A favourite plan of the overseer’s is to catch a man in a weak state and force him to undergo a strict medical test. As a matter of fact, the “medical test” is a farce; it is merely an examination by one of the staff. Even if the workman passes the test satisfactorily it is recorded and tells against him. Quite recently one of the forgers came to work with a black eye, as the result of a private encounter, and the overseer, after jesting with him concerning it, communicated with the examiner and hustled him off to pass the “medical test.”

“What have you been at with the hammer?” said I to little Jim one day, finding the lever working very stiffly.

“I dunno. The luminator’s broke,” answered he.

“The what broke?” I inquired.

“That there yu-bricator, the thing what you puts the oil in,” he replied.

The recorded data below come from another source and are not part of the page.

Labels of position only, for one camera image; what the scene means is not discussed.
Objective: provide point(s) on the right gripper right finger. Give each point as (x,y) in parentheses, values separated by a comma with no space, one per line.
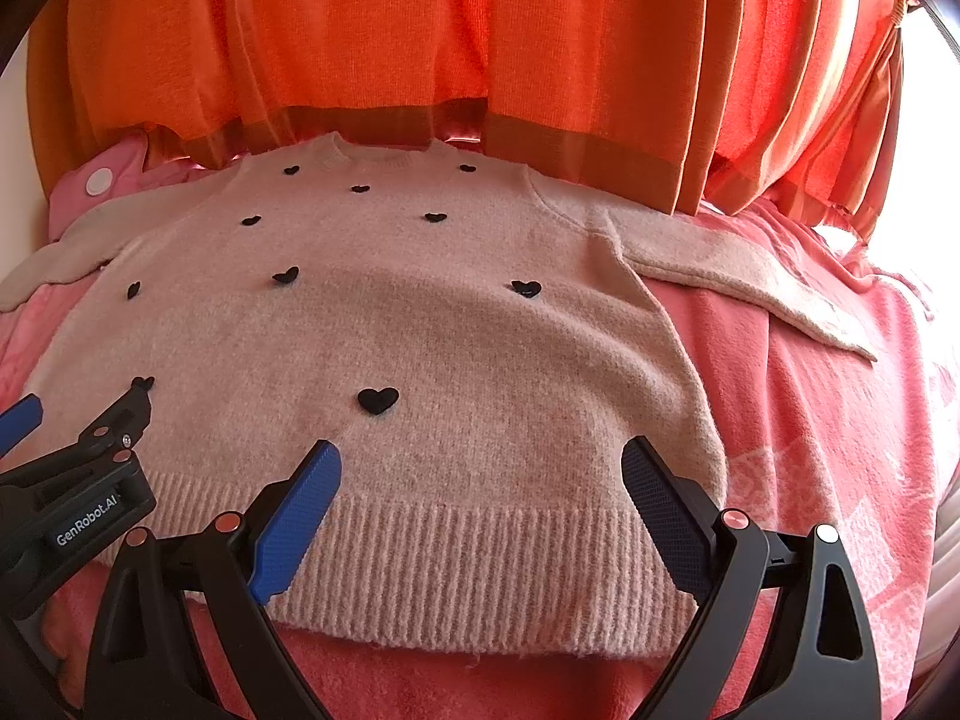
(818,660)

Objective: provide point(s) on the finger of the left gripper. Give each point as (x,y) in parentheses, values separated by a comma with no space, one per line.
(118,428)
(18,421)

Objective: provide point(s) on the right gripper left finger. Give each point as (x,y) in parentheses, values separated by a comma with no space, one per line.
(145,660)

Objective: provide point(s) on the pink sweater with black hearts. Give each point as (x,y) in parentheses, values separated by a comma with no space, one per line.
(477,340)

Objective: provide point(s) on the pink patterned bed blanket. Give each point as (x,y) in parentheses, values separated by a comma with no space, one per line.
(811,434)

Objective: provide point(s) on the pink pillow with white dot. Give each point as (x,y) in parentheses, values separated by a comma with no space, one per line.
(114,173)

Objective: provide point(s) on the orange curtain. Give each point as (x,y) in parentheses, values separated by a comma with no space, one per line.
(671,103)

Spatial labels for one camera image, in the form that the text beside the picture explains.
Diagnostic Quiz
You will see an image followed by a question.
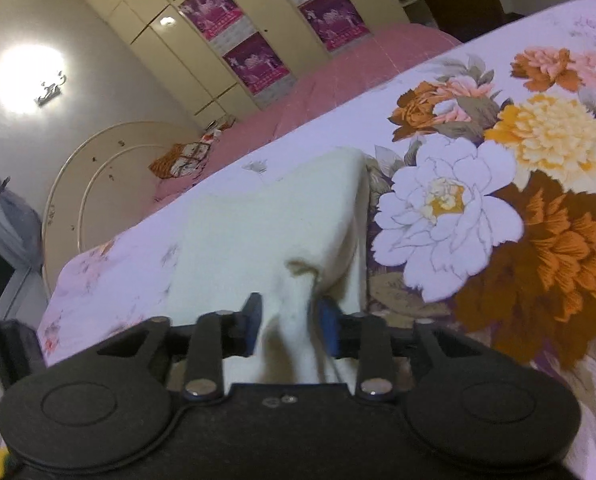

Most of the articles stamped seemed to suggest something or other to Jim’s childish mind. One job, made three at a time, looked like “little bridges”; something else resembled great butterflies. This was like an air-gun, and that “just like little pistols.” Jim’s opinion of factory work is interesting — he is a little over fifteen years of age. Coming up to me one day, cap, waistcoat, everything cast aside, his shirt unbuttoned, his face soot black, and with the sweat streaming down his nose and chin, he said naively — “This is what I calls a weary life. This place is more like a prison than anything else.” After that he wished to know if I had any apples in my garden, or, failing that, would I bring him along some crabs in my pocket?

“Double Stoppage Charlie” was well-known at the works. He first of all used to keep his wife short of cash, telling her each pay-day it was “double stoppage this week.” He often figured in a public place, too, and invariably made the same excuse. It was always “double stoppage week“ with him, so he came to be honoured with the nickname of ”Double Stoppage Charlie.” There was also “Southampton Charlie,” who had seen service with the Marines, and who was for ever talking about the “gossoons” and telling monstrous yarns of things — chiefly of bloody fights and shipwrecks. He took pride in informing you that he had been told he would have made a capital speaker of French, by reason of his wonderful powers of “pronounciation.”

Jimmy Eustace — better known as “Jimmy Useless” — was full of poaching adventures and midnight tussles with the gamekeepers and police. He was delighted to tell you of how they dodged the men in blue and waded half a mile, up to their necks in water, along the canal in the dark hours in order to keep out of their clutches. This happened in his young days, in the neighbourhood of Uffington. He was always somewhat of a rake, though he was a very clever constructor of all kinds of iron work. Everyone called him “an old fool,” however, when Queen Victoria’s new Royal Train was made, and the workmen went out in the yard to see it. “He go to see that thing? Not he! He could make a better one than that standing on his head, any day.” His long grey hair hung down as straight as candles and his grey beard had the true lunar curve. He chewed half an ounce of tobacco at a time, and spat great mouthfuls of the juice about everywhere.